-- Dataset --
== == ==

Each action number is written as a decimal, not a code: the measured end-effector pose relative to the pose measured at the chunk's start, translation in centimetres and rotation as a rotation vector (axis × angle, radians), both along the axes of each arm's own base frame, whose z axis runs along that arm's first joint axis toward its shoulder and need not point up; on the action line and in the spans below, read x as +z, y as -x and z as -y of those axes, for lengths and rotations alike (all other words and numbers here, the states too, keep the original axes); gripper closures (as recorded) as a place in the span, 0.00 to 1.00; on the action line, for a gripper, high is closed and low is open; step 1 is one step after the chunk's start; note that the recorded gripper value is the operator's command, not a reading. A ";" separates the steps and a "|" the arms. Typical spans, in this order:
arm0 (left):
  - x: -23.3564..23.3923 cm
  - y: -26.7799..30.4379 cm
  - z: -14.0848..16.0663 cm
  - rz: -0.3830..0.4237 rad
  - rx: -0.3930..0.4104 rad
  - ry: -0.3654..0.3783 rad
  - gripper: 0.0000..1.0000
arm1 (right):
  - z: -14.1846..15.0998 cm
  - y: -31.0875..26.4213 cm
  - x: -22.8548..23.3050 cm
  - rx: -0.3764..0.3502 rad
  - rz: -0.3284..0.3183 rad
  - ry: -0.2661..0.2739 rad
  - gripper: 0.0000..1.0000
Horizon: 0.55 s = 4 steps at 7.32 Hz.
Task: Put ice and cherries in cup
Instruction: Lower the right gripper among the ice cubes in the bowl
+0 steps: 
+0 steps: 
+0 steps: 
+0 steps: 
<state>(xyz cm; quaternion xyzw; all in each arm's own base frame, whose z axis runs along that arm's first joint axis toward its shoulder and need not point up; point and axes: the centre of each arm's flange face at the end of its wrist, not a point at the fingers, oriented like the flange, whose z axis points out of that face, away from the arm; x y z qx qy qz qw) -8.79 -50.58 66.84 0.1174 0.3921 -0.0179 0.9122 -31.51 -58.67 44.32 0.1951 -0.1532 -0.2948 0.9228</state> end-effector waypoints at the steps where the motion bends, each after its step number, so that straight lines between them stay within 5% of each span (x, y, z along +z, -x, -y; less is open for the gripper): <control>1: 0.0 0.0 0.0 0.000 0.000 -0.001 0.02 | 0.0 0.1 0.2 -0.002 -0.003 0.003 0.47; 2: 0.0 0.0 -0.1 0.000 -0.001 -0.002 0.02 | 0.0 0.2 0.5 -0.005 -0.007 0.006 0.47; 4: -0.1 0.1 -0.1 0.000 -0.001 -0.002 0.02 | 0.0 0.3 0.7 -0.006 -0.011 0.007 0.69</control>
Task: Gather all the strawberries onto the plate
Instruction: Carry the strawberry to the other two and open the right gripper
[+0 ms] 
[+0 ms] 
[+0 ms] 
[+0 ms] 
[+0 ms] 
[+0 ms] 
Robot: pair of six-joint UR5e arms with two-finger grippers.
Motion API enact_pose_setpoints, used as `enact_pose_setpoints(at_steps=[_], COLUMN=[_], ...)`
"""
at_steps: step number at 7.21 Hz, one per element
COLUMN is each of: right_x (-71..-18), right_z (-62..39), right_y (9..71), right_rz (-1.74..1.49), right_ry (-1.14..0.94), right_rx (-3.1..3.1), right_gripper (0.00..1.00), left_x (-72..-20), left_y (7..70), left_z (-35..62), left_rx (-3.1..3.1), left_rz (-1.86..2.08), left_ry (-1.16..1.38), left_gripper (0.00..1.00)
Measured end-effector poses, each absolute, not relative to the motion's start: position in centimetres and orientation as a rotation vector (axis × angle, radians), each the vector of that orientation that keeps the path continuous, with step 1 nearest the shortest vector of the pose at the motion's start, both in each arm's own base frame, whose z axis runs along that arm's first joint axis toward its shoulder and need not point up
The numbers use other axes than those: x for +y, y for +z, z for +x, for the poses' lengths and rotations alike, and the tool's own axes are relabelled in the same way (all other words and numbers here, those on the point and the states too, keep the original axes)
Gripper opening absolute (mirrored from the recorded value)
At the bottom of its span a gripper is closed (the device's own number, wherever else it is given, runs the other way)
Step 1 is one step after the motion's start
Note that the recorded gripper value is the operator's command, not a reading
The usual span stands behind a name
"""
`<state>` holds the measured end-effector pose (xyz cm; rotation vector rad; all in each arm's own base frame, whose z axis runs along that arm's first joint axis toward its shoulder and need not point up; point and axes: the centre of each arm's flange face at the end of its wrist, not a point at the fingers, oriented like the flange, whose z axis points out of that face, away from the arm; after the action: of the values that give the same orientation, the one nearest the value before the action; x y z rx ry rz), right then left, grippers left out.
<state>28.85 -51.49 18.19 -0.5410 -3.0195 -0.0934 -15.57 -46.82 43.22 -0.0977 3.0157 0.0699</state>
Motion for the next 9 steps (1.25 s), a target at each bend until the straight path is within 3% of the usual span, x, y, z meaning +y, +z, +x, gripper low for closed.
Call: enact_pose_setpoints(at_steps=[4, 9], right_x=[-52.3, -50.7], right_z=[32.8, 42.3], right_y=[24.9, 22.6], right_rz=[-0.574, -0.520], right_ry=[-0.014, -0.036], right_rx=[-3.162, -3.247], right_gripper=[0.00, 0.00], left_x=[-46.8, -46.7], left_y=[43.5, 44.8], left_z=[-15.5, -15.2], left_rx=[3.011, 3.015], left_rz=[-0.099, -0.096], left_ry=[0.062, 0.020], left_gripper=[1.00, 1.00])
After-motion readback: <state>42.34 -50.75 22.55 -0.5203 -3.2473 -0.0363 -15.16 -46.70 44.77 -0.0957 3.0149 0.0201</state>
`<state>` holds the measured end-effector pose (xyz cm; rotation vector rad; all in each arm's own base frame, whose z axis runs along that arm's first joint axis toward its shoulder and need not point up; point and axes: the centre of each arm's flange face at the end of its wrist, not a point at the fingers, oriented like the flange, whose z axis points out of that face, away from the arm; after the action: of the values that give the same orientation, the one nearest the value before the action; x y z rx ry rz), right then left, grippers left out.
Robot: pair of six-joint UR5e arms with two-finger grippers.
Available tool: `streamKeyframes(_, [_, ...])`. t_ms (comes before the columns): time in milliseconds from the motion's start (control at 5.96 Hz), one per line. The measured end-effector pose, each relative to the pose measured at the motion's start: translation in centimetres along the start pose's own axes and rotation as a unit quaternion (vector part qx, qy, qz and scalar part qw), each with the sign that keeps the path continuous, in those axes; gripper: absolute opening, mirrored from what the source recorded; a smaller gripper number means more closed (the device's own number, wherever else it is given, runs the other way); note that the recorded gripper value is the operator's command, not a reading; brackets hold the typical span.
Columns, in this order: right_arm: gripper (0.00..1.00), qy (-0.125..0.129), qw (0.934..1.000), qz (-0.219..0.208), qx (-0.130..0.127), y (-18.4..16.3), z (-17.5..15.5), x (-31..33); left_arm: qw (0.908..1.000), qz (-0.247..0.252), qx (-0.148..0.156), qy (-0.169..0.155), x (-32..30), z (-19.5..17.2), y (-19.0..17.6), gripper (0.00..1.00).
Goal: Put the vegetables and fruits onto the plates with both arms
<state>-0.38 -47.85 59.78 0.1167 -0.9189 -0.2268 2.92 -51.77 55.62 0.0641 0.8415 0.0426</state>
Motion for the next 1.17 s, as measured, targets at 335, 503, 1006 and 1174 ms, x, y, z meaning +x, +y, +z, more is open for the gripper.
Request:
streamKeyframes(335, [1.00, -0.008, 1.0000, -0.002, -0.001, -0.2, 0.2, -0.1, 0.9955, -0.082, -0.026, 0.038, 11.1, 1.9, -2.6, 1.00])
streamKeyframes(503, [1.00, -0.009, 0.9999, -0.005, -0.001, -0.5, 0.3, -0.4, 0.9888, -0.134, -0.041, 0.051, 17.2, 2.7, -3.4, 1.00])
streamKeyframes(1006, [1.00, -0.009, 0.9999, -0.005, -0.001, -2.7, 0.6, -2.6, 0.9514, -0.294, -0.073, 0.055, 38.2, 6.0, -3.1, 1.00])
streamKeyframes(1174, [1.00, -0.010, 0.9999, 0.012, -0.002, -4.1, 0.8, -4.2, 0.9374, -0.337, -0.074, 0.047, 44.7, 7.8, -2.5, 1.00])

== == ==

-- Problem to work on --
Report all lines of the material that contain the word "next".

-- Solution for this exercise --
Motion for the next 9 steps (1.25 s), a target at each bend until the straight path is within 3% of the usual span, x, y, z meaning +y, +z, +x, gripper low for closed.
Motion for the next 1.17 s, as measured, targets at 335, 503, 1006 and 1174 ms, x, y, z meaning +x, +y, +z, more is open for the gripper.

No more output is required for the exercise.